***** INFORMATION SHOWN *****
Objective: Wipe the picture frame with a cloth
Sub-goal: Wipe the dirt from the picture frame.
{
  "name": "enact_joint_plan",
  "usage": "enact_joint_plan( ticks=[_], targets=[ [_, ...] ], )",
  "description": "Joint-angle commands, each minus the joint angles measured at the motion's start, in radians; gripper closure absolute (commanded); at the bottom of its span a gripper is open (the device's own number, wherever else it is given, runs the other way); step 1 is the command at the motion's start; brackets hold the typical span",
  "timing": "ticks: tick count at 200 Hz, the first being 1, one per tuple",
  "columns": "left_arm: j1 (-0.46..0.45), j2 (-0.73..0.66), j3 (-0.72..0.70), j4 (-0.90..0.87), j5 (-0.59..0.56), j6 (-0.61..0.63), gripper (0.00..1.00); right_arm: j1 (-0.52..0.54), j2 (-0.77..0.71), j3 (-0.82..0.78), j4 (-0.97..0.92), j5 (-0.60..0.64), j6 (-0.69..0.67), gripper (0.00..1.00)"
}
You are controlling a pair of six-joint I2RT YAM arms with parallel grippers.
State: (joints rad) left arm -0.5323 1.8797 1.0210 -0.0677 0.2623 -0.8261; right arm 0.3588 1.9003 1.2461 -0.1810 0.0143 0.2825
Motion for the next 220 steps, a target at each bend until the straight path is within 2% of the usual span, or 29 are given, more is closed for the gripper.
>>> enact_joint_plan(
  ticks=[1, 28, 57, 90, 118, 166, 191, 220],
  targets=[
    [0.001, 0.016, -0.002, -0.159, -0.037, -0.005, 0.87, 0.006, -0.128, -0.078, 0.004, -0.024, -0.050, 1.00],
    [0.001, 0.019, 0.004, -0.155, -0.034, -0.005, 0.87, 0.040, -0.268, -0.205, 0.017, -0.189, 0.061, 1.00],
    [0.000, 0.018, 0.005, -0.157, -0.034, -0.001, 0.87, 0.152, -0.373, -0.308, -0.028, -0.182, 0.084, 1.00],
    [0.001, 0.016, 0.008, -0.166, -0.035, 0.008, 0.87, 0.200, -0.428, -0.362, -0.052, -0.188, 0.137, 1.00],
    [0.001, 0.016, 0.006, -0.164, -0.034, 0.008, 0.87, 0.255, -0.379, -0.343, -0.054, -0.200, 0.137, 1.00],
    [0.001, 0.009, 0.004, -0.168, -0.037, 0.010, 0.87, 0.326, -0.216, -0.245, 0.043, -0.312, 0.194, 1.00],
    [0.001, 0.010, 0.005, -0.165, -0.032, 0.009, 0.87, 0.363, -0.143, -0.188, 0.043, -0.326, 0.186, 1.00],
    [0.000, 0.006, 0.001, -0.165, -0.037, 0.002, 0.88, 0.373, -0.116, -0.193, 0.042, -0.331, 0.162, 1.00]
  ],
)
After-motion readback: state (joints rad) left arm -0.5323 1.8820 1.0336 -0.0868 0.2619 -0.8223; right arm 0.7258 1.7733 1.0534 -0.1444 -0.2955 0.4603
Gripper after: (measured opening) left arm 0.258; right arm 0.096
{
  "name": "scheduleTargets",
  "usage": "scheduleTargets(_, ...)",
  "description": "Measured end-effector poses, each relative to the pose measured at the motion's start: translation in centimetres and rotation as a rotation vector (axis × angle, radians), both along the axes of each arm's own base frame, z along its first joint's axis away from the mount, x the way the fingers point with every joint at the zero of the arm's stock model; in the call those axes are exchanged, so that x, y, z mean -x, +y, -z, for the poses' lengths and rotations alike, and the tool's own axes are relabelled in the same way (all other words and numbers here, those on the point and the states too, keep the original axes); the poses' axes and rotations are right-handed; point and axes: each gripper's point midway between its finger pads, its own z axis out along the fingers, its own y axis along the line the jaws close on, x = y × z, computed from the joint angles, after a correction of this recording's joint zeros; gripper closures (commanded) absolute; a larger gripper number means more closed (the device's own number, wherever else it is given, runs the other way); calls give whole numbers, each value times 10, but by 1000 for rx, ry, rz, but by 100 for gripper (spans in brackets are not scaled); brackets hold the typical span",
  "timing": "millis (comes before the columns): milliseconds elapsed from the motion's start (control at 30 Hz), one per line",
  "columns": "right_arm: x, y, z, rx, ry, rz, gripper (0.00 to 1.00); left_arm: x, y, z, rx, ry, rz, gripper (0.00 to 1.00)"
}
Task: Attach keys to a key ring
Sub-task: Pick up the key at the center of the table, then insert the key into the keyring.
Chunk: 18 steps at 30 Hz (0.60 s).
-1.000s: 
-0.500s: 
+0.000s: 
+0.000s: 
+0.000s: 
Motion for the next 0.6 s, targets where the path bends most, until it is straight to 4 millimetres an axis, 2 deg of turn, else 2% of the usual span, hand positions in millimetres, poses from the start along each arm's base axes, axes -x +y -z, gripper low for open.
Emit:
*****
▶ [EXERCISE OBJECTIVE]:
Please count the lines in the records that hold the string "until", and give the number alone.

▶ [ANSWER SPACE]:
2